Side note: It's not possible to create knowledge bases using the AWS root account. Additional users with Bedrock-specific permissions will need to be created.
Client-Side Options
- In Python, AWS SDK (Boto3) is well-supported and straightforward.
- In Java, there's AWS SDK, but it lacks proper documentation for Bedrock.
- Other Libraries: Explore Spring AI, LangGraph, or LangChain, depending on your needs.
We suggest going with Python. We wanted a simple solution, so we didn't implement a chatbot with history. It's more about retrieving data with some minor augmentation.
Pricing
Costs vary based on region and model. For our PoC, we used Mistral 7B, and one month of OpenSearch cost us $100. In the image below, you can see that it's not that expensive for 1000 tokens.
Some companies might prefer to use an alternative to Amazon's default solution, but if it does not matter to you, then choose Amazon's solution.

Next Steps
After completing your AWS Bedrock implementation, follow this guide to enhance its performance:
- Implement safeguards for your application requirements and responsible AI policies with Amazon Bedrock Guardrails.

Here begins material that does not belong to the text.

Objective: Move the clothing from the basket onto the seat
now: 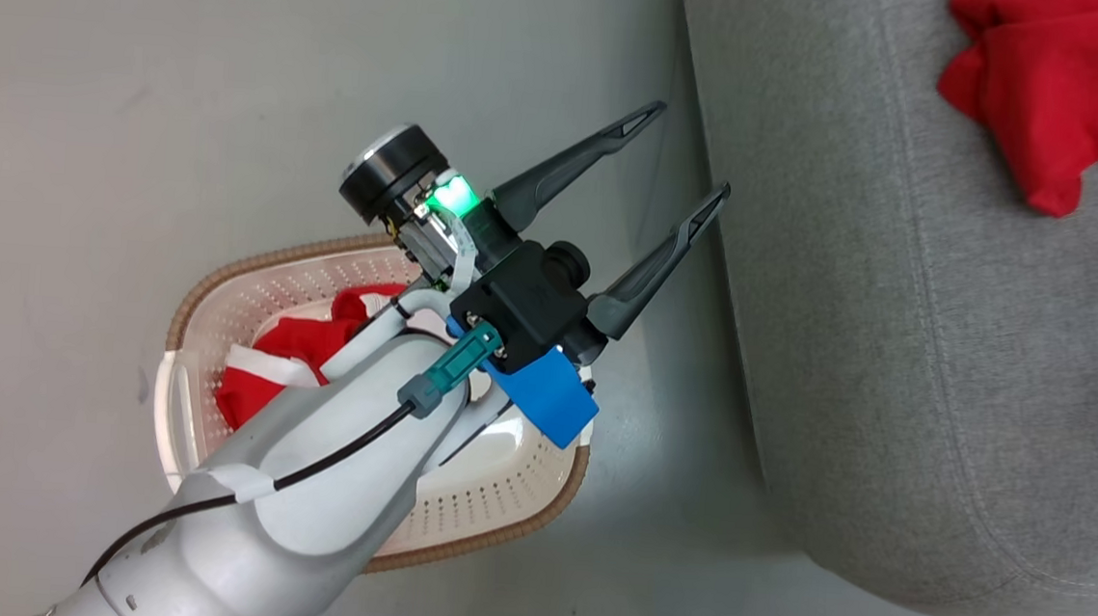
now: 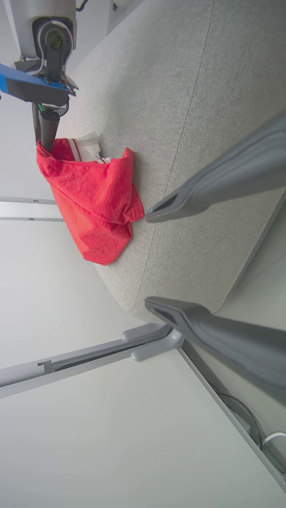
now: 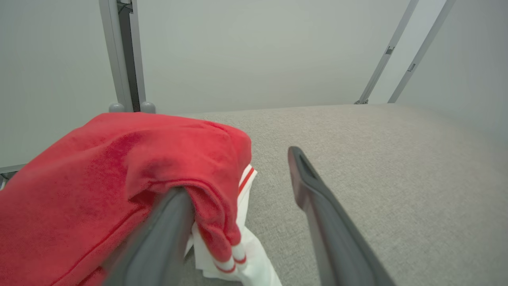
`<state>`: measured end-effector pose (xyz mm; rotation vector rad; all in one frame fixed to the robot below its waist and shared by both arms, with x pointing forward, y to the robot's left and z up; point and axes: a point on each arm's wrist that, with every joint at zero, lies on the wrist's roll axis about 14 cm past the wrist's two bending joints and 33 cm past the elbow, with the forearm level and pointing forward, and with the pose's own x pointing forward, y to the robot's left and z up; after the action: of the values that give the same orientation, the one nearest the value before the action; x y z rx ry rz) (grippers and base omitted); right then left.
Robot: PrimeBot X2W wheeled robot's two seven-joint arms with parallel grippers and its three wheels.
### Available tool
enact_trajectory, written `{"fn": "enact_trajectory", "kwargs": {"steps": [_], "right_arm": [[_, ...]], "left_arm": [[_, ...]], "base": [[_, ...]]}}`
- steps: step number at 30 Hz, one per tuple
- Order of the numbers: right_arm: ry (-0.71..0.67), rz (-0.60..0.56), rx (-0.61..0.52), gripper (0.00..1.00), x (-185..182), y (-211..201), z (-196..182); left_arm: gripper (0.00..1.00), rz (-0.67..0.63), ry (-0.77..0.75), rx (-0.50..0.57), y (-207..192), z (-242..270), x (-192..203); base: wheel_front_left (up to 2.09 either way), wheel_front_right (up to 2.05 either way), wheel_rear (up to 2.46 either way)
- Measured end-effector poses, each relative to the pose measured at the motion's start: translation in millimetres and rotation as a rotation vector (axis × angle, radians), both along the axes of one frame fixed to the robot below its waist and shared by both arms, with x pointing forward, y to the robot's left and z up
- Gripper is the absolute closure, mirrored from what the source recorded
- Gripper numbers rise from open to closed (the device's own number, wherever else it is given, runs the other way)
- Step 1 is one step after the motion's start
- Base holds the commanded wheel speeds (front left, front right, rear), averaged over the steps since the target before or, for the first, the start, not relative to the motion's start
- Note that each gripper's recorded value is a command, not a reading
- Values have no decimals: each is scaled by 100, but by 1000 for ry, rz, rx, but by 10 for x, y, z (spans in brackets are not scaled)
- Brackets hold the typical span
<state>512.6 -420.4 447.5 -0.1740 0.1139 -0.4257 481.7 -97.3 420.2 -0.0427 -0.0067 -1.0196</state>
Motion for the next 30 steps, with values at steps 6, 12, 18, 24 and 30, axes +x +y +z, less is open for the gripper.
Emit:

- Try out alternative vector stores.
- Test different prompts.
- Add chat capabilities and agents.
Quiz
Now, let’s see how much you know about AI assistants!
Conclusion
AWS Bedrock offers an efficient, fully managed path to building AI assistants that deliver relevant, context-aware responses. With careful model selection, structured setup, and ongoing optimization, it’s a strong choice for organizations looking to deploy robust AI systems quickly and with minimal operational overhead.